Stuff Early Christians Read: P. Oxy. 407, a Christian Prayer


(not P. Oxy. 407)

P. Oxy. 407 (TM: 64310)  is titled “Christian Prayer,” but it is so much more. It is a window into early Christian practice. There is a short, seven-line prayer on one side of the papyrus. The other side simply says “Prayer” and, remarkably, has some scribbled amounts of stuff I’d guess the owner needed to record and only happened to have this papyrus with the prayer handy. Here’s the transcription from P. Oxy. III:

1 ο θεος ο παντ[ο]κρατωρ ο ποιησας τον ουρανον
2 και την γην και την θαλατταν και παντα τα εν αυτοις
3 βοηθησον μοι ελεησον με ⟦εξ⟧ εξαλιψον μου τας
4 αμαρτιας σωσον με εν τω νυν και εν τω μελλοντι
5 αιωνι δια του κυριου κα[ι] σωτηρος ημων Ϊησου
6 Χρειστου δι ου η δοξα και το κρατος εις τους αιωνας
7 των αιωνω[ν] αμην

On the verso

8 προσευχη
9 . (δραχμαὶ) ʼΒρλϛ
10 χωρ( ) λι(τρ ) ε (ἥμισυ?).

Bernard P. Grenfell and Arthur S. Hunt, eds., The Oxyrhynchus Papyri (vol. III; Egypt Exploration Fund: Graeco-Roman Branch; Boston, MA; London: The Offices of the Egypt Exploration Fund; Kegan Paul, Trench, Trübner & Co.; Bernard Quaritch; Asher & Co.; Henry Frowde, 1903), 12–13.

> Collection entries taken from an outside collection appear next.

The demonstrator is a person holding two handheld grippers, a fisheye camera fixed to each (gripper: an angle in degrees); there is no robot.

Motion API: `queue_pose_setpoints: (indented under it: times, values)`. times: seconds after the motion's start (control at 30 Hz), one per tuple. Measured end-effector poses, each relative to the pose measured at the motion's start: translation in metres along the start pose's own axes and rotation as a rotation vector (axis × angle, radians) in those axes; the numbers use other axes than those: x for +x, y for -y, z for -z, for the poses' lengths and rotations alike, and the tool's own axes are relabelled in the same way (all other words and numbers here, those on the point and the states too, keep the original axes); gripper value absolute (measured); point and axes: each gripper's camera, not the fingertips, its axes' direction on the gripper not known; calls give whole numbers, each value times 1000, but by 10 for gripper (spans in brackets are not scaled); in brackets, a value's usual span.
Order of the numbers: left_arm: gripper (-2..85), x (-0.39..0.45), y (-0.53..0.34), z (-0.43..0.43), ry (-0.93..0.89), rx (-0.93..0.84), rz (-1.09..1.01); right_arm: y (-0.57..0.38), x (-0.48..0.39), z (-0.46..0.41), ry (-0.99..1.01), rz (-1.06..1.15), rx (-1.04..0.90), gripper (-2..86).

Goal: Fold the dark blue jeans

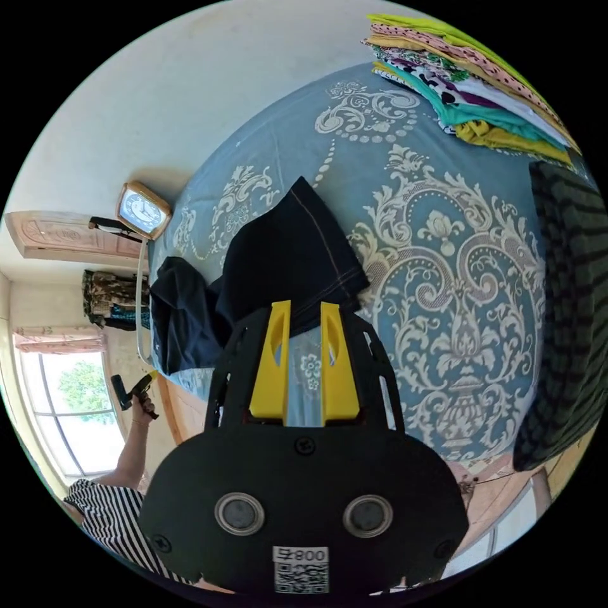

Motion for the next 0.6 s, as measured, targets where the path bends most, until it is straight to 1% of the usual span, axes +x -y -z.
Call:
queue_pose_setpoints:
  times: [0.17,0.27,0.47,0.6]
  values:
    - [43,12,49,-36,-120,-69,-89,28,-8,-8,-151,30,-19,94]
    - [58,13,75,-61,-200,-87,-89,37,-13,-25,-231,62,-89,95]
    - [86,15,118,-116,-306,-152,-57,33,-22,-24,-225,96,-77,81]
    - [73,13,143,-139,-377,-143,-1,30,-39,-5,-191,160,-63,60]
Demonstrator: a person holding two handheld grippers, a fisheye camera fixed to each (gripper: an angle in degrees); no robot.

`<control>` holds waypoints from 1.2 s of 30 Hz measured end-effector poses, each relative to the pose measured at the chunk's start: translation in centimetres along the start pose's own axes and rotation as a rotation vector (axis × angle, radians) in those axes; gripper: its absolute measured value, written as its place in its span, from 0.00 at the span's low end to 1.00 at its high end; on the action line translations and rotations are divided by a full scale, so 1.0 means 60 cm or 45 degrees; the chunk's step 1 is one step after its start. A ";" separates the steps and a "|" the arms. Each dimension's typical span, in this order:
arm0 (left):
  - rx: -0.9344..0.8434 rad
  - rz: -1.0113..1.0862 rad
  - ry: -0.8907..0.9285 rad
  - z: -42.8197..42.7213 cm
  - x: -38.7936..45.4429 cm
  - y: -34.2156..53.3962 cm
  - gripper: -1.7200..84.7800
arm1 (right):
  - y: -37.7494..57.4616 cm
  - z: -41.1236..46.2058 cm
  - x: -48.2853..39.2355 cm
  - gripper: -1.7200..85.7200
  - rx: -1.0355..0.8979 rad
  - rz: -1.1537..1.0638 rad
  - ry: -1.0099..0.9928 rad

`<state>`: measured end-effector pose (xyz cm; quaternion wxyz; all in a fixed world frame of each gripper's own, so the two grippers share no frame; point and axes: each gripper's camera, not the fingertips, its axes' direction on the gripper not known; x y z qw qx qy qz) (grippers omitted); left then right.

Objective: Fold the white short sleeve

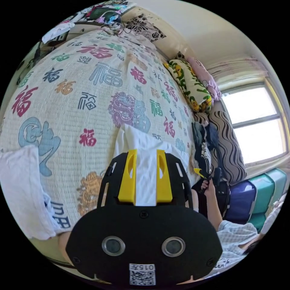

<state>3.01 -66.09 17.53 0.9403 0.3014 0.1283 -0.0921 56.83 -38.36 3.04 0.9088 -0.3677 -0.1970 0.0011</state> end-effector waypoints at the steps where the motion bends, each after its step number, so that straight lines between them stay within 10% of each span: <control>1: 0.000 -0.025 0.012 0.010 -0.004 -0.027 0.12 | -0.023 0.004 0.014 0.11 -0.007 0.029 0.001; 24: -0.087 -0.139 -0.061 0.077 -0.017 -0.134 0.04 | -0.156 0.075 0.154 0.04 -0.042 0.150 0.031; 36: -0.225 -0.126 0.080 -0.035 0.013 0.156 0.13 | 0.045 0.180 0.076 0.11 -0.377 -0.050 -0.052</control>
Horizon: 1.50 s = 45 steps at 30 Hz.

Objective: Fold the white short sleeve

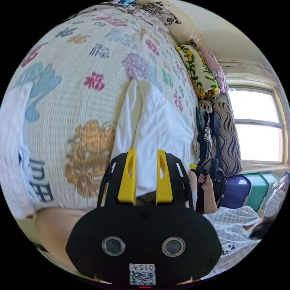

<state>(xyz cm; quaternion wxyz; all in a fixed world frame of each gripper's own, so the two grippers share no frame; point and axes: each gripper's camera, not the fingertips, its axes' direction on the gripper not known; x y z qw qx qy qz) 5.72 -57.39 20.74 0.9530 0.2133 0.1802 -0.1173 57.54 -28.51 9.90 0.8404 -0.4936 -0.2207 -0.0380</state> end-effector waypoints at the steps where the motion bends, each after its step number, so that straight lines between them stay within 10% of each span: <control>1: -0.023 -0.028 -0.003 0.006 -0.004 0.035 0.13 | 0.010 0.029 -0.005 0.11 -0.034 0.007 0.014; 24: -0.037 -0.129 0.063 -0.031 -0.041 0.158 0.06 | -0.024 0.338 -0.055 0.08 -0.113 0.034 0.457; 35: 0.658 -0.428 -0.169 -0.114 -0.052 0.289 0.15 | -0.170 0.472 -0.299 0.08 -0.101 -0.392 0.368; 45: 0.491 -0.539 -0.274 -0.056 -0.135 0.241 0.12 | -0.374 0.746 -0.543 0.08 -0.294 -0.807 0.572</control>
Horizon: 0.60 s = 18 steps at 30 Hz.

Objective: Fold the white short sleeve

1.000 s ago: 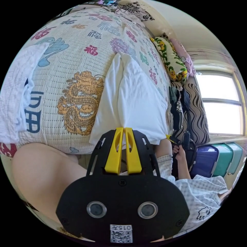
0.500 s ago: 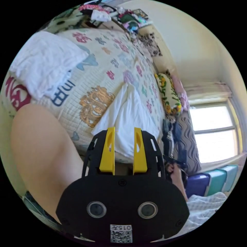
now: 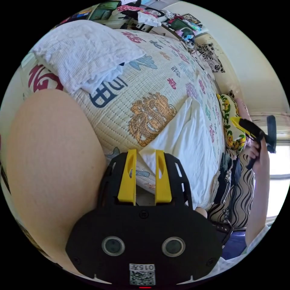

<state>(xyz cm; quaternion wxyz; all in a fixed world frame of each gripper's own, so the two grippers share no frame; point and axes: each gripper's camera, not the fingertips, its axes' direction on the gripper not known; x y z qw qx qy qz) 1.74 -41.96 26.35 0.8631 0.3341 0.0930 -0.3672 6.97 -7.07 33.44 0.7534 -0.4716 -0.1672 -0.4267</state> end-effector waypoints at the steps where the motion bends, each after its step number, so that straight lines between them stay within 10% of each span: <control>1: 0.000 -0.019 0.013 0.003 -0.010 0.000 0.11 | -0.041 0.024 -0.005 0.09 -0.030 -0.010 -0.030; 18: 0.036 0.025 0.255 0.037 -0.108 0.071 0.01 | -0.297 0.287 0.032 0.02 -0.576 -0.019 0.351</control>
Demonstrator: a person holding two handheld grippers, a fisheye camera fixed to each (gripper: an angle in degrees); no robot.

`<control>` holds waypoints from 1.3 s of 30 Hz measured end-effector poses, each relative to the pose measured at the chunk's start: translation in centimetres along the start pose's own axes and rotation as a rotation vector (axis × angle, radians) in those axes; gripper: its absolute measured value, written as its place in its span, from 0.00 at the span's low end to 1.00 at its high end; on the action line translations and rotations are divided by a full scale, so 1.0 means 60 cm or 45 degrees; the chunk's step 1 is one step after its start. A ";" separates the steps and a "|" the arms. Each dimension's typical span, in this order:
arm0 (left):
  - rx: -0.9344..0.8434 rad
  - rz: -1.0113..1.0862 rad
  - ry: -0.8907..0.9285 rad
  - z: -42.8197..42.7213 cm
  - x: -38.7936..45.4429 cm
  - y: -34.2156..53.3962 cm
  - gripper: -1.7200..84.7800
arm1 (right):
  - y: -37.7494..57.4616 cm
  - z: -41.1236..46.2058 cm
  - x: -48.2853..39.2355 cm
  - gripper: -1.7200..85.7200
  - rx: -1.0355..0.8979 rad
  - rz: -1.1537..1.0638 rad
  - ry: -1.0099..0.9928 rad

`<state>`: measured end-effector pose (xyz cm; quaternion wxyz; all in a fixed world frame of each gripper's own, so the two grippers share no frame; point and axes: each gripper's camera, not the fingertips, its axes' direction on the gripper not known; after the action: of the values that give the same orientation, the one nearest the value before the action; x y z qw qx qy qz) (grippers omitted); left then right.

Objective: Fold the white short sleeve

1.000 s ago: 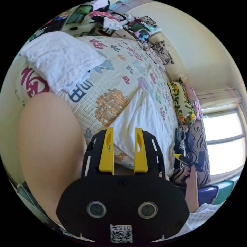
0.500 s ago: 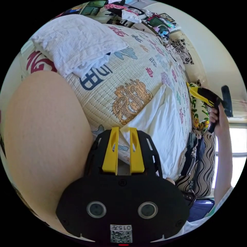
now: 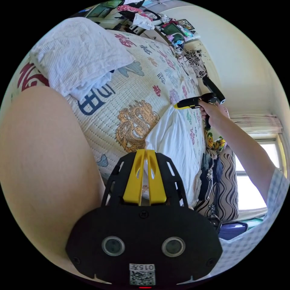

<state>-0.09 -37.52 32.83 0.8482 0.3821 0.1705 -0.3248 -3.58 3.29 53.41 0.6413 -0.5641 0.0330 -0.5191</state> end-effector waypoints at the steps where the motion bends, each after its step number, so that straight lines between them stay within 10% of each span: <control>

The beauty of this prayer is that it is simple. If you know some NT Greek, you probably already read some chunks of it without much effort. Here’s a translation:

1 O God Almighty, who made the heaven
2 and the earth and the sea and all the things in them,
3 help me, have mercy on me. Cleanse me from my
4 sin, save me in the present [age] and in the coming
5 age through our Lord and Savior Jesus
6 Christ, through whom [be] the glory and the power forever
7 and ever, amen.

This is a real thing that a real person in Egypt did, back in the late third to fourth century: He (or someone he knew) wrote the prayer on a scrap of papyrus, small enough to fold up and keep with him pretty much all the time. He wrote “Prayer” on the back. He folded it up and kept it with him. He opened it up and read it. He cherished it. He was encouraged by it. He probably memorized it, but still read it. Somewhere along the way, he scribbled some other notes and amounts on it, like any one of us has done — scribbled an important number or amount on a post-it note near us so we would remember it.

Then it ended up in a garbage dump and sat there for 1500 years. Then some guys found it and brought it back to Oxford. And now we know about it. I’m sure the owner never dreamed that would happen, but his prayer now gives us a glimpse into a very personal sort of ancient Christian practice. It represents an incredibly human thing (writing a note, something important to treasure and remember) that is something many of us have likely done before. It is a reminder that early Christians were real people, who did real things. They were individuals. They tried all sorts of stuff to keep their faith at the forefront of their minds, much like we do.